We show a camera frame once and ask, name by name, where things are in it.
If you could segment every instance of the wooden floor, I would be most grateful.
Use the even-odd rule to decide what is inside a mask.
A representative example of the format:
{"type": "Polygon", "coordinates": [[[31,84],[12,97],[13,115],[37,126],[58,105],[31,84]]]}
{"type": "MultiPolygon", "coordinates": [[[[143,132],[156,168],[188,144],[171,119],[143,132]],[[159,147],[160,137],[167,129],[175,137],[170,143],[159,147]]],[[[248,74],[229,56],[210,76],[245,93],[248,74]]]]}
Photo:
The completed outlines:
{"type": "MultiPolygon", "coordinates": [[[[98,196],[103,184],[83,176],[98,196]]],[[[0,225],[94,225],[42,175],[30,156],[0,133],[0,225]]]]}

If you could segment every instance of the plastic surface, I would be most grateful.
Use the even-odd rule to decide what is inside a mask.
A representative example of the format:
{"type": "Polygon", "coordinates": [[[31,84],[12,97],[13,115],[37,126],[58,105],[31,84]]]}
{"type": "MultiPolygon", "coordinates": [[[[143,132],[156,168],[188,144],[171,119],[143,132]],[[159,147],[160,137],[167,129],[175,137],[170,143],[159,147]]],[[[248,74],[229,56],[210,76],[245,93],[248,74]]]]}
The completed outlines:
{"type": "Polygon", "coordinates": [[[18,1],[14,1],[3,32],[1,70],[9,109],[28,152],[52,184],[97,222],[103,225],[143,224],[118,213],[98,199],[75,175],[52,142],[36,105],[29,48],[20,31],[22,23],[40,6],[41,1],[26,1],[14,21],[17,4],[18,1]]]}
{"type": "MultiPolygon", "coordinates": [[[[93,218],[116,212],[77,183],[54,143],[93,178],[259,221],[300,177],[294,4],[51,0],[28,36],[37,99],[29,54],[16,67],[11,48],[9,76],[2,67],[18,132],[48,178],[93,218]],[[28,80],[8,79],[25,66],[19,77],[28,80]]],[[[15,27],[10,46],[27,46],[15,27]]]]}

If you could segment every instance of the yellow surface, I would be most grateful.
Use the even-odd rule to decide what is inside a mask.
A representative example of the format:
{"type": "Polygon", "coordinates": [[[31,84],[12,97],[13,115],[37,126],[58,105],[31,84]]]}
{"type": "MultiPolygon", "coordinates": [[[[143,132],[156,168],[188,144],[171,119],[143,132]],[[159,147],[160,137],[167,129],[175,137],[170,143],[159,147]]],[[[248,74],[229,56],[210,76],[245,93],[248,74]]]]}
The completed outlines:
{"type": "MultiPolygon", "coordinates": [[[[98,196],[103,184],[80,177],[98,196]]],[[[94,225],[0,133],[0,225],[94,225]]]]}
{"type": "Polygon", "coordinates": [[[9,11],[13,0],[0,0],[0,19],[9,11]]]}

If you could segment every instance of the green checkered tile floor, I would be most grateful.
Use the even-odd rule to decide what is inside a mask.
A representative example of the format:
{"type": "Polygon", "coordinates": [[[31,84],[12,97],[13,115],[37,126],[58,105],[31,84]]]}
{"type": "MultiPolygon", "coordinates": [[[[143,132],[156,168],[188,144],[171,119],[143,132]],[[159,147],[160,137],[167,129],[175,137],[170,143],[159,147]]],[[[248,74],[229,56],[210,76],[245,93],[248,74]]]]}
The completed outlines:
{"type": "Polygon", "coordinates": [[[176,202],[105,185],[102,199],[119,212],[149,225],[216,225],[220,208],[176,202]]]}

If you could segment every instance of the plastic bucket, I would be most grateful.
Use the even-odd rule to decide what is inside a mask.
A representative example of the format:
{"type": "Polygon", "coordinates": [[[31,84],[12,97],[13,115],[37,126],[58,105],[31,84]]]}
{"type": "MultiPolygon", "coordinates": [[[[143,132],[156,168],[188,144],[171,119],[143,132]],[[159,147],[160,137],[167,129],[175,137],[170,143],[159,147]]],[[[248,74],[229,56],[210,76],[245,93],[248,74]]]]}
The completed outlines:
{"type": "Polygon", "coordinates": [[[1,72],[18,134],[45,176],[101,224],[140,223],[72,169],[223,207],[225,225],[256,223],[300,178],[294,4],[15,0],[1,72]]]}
-=-=-
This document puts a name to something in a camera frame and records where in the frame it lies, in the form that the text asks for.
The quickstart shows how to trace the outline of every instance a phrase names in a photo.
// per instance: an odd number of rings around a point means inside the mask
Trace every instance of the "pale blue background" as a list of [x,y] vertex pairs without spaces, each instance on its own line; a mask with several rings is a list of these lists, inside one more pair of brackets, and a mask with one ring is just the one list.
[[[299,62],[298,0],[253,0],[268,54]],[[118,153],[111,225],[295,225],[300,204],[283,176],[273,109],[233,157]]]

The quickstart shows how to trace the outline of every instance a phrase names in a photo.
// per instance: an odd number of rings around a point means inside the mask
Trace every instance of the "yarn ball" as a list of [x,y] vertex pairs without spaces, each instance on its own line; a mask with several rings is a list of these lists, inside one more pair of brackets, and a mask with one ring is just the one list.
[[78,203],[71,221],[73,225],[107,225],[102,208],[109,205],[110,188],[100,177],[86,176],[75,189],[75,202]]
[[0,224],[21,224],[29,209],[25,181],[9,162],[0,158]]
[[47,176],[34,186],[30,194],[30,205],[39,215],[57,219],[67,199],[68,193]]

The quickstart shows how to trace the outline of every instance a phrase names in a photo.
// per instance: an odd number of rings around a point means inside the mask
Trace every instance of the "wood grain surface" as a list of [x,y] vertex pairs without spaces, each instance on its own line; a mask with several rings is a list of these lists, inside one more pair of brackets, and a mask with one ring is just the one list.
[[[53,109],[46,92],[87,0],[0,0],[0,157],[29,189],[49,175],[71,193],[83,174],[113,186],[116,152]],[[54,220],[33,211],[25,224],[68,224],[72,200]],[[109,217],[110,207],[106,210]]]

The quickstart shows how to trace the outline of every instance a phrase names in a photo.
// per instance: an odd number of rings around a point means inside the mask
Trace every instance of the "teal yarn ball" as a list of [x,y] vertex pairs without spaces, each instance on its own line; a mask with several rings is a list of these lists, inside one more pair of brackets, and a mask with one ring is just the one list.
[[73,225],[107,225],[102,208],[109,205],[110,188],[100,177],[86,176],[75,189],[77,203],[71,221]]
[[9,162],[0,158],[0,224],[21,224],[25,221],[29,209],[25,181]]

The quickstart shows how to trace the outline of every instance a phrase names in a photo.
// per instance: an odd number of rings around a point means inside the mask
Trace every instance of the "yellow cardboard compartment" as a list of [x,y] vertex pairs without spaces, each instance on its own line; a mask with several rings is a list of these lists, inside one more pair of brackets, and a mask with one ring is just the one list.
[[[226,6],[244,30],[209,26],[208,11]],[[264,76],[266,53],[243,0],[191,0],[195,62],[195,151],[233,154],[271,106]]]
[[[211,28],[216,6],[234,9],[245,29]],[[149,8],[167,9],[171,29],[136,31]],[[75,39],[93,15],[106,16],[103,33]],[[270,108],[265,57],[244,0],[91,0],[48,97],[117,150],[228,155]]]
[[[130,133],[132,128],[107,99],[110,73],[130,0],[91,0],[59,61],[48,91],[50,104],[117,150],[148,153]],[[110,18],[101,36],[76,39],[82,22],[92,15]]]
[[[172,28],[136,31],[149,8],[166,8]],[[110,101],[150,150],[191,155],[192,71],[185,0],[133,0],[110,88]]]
-=-=-
▸ **TASK DIRECTIONS**: Search the entries above for the string "segment". Copy each line in which it appears.

▸ **WRITTEN ANSWER**:
If you could segment every instance of the wooden floor, I would be most grateful.
If you could segment every instance of the plastic surface, I would be most grateful.
If you could segment every instance of the yellow surface, I would be most grateful.
If you could segment every instance of the green checkered tile floor, I would be most grateful.
If you could segment every instance of the plastic bucket, I would be most grateful.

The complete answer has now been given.